I have to go, I tell my friend. I greet N, but no good mornings or courtesies from her. “Let’s get this done. That guy turned up an hour ago, and he has been creating a fuss that he wants to go.”
She pulls out her phone. I don’t have time to prepare. But then, I don’t think I will ever have time to prepare.
“Remember,” she turns to me. “He’s completely stoned and drunk. Don’t ask him questions. No cross-questions. Do NOT provoke him. In any manner. Just say your thing and nothing more.”
What’s my thing? I want to ask. But she is already dialing. I hear ringing.
“A?” she says. “Yes, N here. I am putting you on speaker phone.”
I stare at the phone in my hand. I lean against the black car. N is next to me. I want my friend. I want someone who knows me at this moment. I feel utterly alone in this world at this moment.
“Ya, hello?” a breathless voice asks.
I don’t remember much of what I say at this point. My voice is quivering.
“You found out my number and called me 91 times,” I say.
“91 times a?” he asks, slurring.
I am crumbling. I can’t do this. This guy is not contrite. He is reeking of arrogance.
“Yes.
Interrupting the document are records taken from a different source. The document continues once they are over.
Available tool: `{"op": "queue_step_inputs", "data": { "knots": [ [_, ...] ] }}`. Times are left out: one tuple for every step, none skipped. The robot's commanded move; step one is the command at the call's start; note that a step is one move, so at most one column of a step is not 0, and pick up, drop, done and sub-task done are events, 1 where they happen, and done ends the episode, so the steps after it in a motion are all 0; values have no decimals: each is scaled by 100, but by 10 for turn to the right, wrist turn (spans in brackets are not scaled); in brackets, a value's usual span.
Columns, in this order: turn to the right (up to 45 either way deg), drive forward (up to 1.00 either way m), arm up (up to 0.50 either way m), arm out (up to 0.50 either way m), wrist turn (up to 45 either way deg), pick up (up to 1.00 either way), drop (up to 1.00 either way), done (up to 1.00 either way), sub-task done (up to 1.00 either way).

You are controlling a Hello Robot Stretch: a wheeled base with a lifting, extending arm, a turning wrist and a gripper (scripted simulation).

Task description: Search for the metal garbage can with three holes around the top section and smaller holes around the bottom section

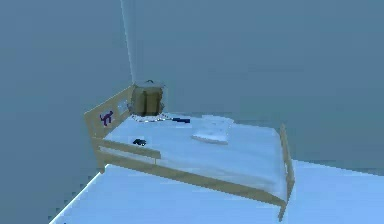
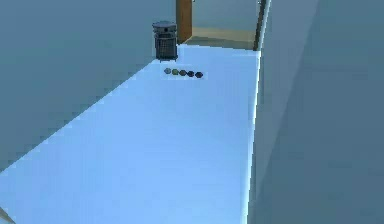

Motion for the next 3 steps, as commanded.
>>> {"op": "queue_step_inputs", "data": {
  "knots": [
    [0, 5, 0, 0, 0, 0, 0, 0, 0],
    [450, 0, 0, 0, 0, 0, 0, 0, 0],
    [270, 0, 0, 0, 0, 0, 0, 0, 0]
  ]
}}
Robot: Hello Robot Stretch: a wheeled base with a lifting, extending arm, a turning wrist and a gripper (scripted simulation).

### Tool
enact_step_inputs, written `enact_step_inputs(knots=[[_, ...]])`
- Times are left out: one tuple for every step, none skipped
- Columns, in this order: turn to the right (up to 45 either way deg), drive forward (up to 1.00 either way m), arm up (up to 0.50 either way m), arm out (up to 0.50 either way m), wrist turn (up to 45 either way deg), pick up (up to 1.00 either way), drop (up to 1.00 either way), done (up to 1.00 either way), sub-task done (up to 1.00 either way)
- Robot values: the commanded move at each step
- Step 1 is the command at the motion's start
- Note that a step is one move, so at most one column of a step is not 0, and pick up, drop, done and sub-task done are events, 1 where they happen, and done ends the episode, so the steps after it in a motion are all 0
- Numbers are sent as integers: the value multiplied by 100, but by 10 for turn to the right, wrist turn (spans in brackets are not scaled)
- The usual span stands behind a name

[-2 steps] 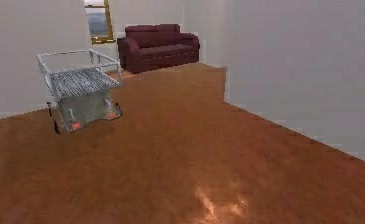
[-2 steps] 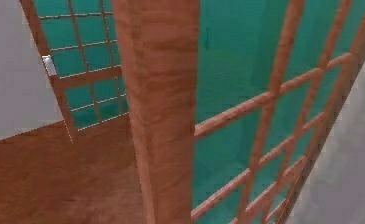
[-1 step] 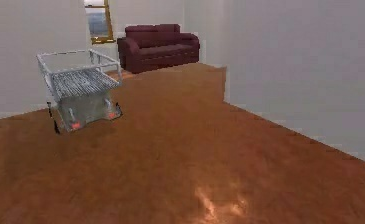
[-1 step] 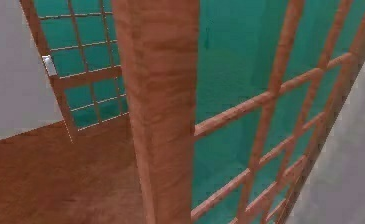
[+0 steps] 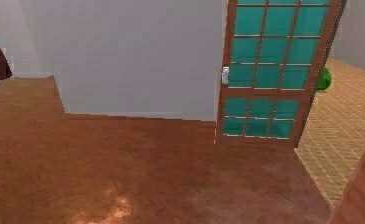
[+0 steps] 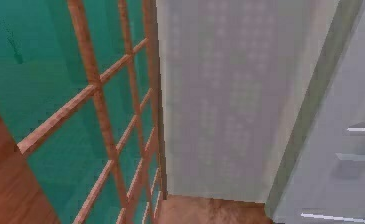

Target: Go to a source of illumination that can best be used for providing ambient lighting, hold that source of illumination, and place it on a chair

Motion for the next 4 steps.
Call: enact_step_inputs(knots=[[-120, 0, 0, 0, 0, 0, 0, 0, 0], [450, 0, 0, 0, 0, 0, 0, 0, 0], [-450, 0, 0, 0, 0, 0, 0, 0, 0], [-450, 0, 0, 0, 0, 0, 0, 0, 0]])
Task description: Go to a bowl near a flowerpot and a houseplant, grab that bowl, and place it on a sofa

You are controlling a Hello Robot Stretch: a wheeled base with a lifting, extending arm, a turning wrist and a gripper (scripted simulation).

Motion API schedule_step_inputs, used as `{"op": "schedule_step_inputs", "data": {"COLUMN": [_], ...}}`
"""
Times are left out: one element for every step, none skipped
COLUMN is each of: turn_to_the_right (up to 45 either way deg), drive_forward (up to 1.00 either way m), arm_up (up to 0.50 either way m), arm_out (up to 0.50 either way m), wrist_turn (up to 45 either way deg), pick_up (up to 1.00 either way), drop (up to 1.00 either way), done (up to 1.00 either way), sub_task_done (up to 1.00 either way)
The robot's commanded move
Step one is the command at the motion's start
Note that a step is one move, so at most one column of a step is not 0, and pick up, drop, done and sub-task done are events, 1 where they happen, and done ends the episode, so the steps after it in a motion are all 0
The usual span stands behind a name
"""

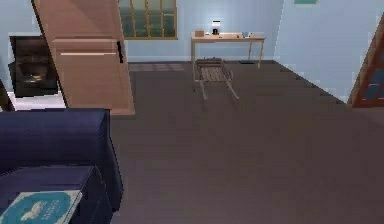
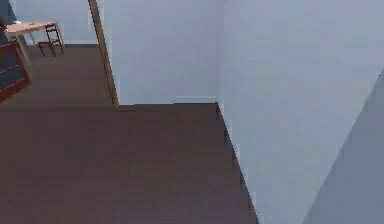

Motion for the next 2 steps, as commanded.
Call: {"op": "schedule_step_inputs", "data": {"turn_to_the_right": [0.0,-3.0], "drive_forward": [1.0,0.0], "arm_up": [0.0,0.0], "arm_out": [0.0,0.0], "wrist_turn": [0.0,0.0], "pick_up": [0.0,0.0], "drop": [0.0,0.0], "done": [0.0,0.0], "sub_task_done": [0.0,0.0]}}
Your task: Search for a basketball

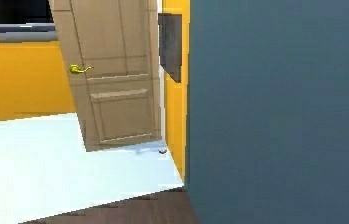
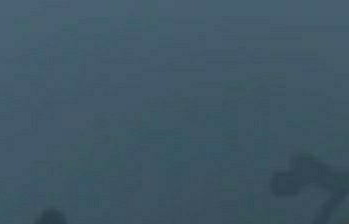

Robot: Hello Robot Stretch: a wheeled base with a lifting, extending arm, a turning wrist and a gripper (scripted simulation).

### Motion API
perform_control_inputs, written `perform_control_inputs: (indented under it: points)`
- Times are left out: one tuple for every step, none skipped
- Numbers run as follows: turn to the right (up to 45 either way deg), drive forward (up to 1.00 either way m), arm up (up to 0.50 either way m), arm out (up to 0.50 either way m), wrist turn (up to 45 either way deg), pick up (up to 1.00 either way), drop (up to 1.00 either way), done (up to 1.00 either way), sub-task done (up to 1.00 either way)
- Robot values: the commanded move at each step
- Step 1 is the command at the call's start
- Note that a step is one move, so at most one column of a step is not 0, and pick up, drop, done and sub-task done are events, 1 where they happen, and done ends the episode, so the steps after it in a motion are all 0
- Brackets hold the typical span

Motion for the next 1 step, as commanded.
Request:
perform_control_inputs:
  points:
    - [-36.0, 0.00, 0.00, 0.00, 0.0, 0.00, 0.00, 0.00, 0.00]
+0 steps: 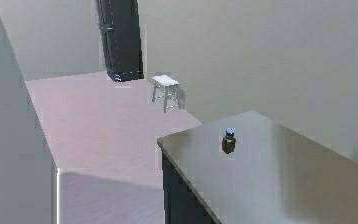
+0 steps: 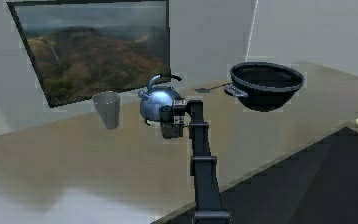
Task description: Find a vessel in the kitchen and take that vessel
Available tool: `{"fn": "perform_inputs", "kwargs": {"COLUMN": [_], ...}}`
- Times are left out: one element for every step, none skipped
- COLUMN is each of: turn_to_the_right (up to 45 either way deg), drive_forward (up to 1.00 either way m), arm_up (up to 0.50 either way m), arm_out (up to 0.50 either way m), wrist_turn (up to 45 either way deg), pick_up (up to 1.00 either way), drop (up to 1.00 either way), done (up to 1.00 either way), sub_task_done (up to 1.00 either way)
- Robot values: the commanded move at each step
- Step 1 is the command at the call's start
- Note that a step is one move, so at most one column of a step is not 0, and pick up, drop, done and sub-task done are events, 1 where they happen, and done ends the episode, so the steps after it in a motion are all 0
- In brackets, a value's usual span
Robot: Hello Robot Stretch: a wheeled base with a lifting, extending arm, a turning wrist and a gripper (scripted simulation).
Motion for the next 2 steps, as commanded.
{"fn": "perform_inputs", "kwargs": {"turn_to_the_right": [0.0,0.0], "drive_forward": [0.00,0.00], "arm_up": [0.00,0.10], "arm_out": [0.00,0.00], "wrist_turn": [0.0,0.0], "pick_up": [1.00,0.00], "drop": [0.00,0.00], "done": [0.00,0.00], "sub_task_done": [0.00,0.00]}}
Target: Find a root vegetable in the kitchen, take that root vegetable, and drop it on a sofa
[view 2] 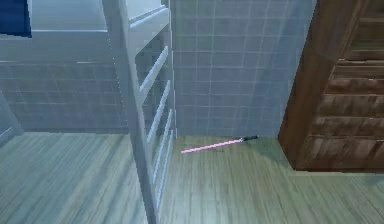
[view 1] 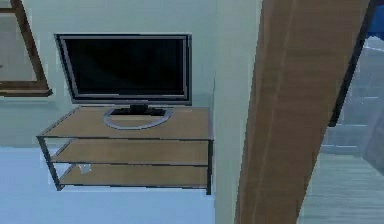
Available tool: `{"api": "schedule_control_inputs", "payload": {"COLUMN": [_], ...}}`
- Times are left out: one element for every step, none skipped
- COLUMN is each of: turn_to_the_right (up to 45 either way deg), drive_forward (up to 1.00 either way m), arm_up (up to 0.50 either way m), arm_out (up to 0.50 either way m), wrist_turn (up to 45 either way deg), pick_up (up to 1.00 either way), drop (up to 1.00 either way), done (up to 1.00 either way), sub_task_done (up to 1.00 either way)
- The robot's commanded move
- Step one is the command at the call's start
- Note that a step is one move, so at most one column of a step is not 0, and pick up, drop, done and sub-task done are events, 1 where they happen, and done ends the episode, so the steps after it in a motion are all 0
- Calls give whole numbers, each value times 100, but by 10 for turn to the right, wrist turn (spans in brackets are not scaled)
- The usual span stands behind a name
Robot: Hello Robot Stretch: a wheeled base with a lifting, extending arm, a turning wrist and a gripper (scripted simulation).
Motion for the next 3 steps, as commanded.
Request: {"api": "schedule_control_inputs", "payload": {"turn_to_the_right": [0, -450, -180], "drive_forward": [15, 0, 0], "arm_up": [0, 0, 0], "arm_out": [0, 0, 0], "wrist_turn": [0, 0, 0], "pick_up": [0, 0, 0], "drop": [0, 0, 0], "done": [0, 0, 0], "sub_task_done": [0, 0, 0]}}
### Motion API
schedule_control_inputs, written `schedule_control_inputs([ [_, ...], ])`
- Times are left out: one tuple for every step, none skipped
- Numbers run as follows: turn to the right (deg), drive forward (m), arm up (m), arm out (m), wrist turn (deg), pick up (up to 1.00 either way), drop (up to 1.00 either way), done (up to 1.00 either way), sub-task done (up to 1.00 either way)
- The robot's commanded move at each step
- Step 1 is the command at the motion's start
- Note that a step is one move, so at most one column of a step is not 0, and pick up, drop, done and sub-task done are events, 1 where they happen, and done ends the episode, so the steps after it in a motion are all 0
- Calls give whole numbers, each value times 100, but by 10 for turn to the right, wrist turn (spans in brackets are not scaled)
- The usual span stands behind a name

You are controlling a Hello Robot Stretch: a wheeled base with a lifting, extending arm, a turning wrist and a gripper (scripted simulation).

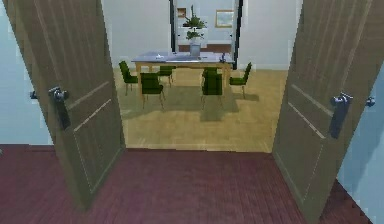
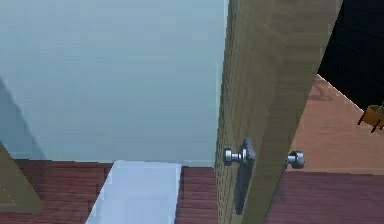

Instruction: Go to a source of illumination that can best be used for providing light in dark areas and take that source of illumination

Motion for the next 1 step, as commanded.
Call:
schedule_control_inputs([
  [30,0,0,0,0,0,0,0,0],
])
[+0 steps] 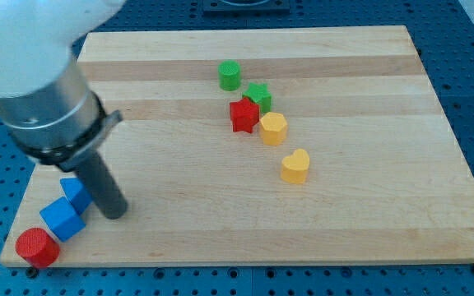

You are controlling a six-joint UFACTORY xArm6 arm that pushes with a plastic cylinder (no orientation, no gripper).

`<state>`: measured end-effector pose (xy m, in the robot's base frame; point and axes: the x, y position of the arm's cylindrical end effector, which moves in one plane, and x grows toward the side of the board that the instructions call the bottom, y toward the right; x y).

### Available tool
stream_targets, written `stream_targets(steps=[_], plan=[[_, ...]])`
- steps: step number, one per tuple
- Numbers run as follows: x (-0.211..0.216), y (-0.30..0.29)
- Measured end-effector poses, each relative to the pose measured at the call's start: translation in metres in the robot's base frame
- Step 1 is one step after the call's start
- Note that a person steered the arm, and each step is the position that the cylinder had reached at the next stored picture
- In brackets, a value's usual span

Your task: Push the blue triangle into the cube

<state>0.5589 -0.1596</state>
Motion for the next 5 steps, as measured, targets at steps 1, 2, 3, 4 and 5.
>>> stream_targets(steps=[1,2,3,4,5], plan=[[-0.031,0.015],[-0.077,0.005],[-0.074,-0.016],[-0.057,-0.038],[-0.047,-0.049]])
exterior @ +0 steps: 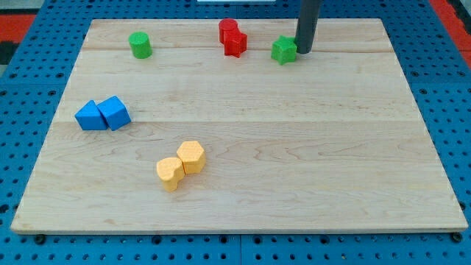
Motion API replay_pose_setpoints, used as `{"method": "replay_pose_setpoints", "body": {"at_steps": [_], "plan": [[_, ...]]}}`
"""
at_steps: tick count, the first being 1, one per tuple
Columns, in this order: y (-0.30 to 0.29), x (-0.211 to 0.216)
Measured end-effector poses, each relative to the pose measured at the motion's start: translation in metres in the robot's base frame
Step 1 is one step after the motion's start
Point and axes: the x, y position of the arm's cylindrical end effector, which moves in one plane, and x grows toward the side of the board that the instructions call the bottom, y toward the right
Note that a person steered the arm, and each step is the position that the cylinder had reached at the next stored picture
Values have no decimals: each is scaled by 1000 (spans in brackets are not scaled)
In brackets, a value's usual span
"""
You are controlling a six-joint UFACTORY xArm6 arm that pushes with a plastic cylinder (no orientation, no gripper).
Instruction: Place the green star bottom right of the green green circle
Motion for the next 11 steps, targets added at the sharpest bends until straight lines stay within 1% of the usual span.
{"method": "replay_pose_setpoints", "body": {"at_steps": [1,2,4,5,6,7,8,9,10,11], "plan": [[23,-17],[3,-29],[-73,19],[-55,43],[-63,59],[-116,64],[-186,48],[-188,16],[-223,14],[-225,10]]}}
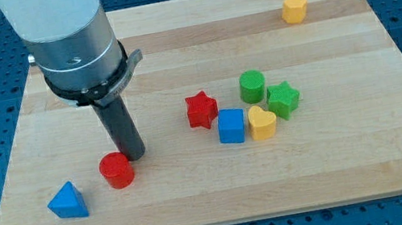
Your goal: Move the red star to the left of the blue cube
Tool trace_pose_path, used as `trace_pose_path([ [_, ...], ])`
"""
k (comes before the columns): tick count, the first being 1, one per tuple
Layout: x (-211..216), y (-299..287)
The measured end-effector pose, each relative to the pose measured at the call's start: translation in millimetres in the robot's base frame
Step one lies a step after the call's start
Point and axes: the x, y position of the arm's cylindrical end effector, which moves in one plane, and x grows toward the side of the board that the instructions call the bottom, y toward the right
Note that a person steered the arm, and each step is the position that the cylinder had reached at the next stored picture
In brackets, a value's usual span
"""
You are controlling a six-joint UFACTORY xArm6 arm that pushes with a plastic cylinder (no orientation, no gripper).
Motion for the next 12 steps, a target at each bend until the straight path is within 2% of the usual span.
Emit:
trace_pose_path([
  [1,0,0],
  [2,-12,30],
  [3,-60,81],
  [5,-90,97],
  [6,-129,115],
  [8,-132,141],
  [9,-105,144],
  [12,-89,164],
])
Because of what you did, I can’t take calls…”
“Ya, you deserved it. You were creating ill-will between my girlfriend and me,” he says. “What do you want now? I am very busy.”
“Your girlfriend? D?” I ask. He goes silent. The ‘pact’ he struck with the people who arranged this call was that he would say ‘sorry’ only if she never gets to know any of this.
I ask something. Silence. He doesn’t want to say anything more. I can’t find in me any words.
“Ok, what else? Bye I am very busy,” he slams the phone. I stare in shock.
“What was that?” I ask N.
She shrugs. “I told you. He’s stoned. He came with two friends early in the morning. This is the most he can speak.”
“But the apology? You promised,” I say.
Her eyes soften. N can’t say no to me. She never has. She sighs.
She calls the station again. “Sir, you told me he will say sorry. You must get this done for my sister, Sir.” I hear someone speaking.
“No Sir. I want him back. Please Sir. He has to say sorry,” she adds in Tamil.
“They have gone to get him,” she says.
I wait. I haven’t stopped shivering even though it’s hot. Her phone rings. This time, N just hands the phone to me wordlessly. “Fast,” she mouths.
“Hello,” I say.
“Yes, look, it was a misunderstanding ok. Sorry,” he says, in that breathless voice.
“It wasn’t a misunderstanding.”
“Whatever. I am very busy. I have a meeting, ok,” he says, even though I know this guy hasn’t been employed for years and has no meeting.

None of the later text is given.